Indian theatre artist and film actor (1933–2021)

Kochuparambil Thai Subramanian Padannayil (1933 – 22 July 2021) was an Indian theatre artist and film actor who worked predominantly in Malayalam film industry. He began his acting career at the age of 21 as a theatre artist and made his film debut in 1995 through Rajasenan's comedy film Aniyan Bava Chetan Bava.
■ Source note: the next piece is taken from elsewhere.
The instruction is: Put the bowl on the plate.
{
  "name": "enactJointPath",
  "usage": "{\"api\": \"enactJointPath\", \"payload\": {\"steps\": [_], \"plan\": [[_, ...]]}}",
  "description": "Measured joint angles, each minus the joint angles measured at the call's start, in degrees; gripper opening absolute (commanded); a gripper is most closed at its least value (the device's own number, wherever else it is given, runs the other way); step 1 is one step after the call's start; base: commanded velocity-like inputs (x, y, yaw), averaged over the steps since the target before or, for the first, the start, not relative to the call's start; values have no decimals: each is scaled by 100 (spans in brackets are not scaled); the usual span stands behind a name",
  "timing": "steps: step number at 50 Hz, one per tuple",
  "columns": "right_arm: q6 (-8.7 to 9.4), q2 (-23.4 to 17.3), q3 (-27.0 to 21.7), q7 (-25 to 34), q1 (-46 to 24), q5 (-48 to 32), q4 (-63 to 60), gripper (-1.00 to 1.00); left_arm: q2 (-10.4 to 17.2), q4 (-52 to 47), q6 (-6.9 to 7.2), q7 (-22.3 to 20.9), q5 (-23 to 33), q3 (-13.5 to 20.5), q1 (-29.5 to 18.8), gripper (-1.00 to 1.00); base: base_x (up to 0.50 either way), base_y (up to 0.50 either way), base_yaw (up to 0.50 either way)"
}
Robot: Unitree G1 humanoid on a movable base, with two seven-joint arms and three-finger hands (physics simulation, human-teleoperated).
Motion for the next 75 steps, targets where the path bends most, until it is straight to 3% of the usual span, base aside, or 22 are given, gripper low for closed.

Padannayil acted in more than 60 movies in various supporting and comic roles. Known for his impeccable comic timing, he is mostly remembered for his comic roles in movies such as Sreekrishnapurathe Nakshatrathilakkam, Vrudhanmare Sookshikkuka and Vaamanapuram Bus Route. He also acted in several television comedy serials.

==Biography==
Padannayil was born as the youngest of six children to Kochupadannayil Thai and Maani at Thekkumbhagam, Thrippunithura, Kochi in 1933. He had three brothers, Murukan, Raghavan and Shivan and two sisters, Lalitha and Lathika. He studied at Saraswathi Vilasam School, Tripunithura. He discontinued studies after sixth class due to financial difficulties. He was a theatre artist before becoming a cinema artist. He first acted in and directed amateur drama Vivaha Dallal, at Trippunithura Khadibhavan's Amber charkha spinning mill's annual day celebration. He also trained youngsters of the Children's Society at Kannankulangara. He acted on thousands of stages within 40 years. He performed at different drama troupes like Jayabharath Nithakalalaya, Chenagassery Geetha, Vaikom Malavika, Kollam Tuna and Attingal Padmasree. In a career spanning around 25 years he acted in more than 60 films and starred in more than one hundred television comedy serials.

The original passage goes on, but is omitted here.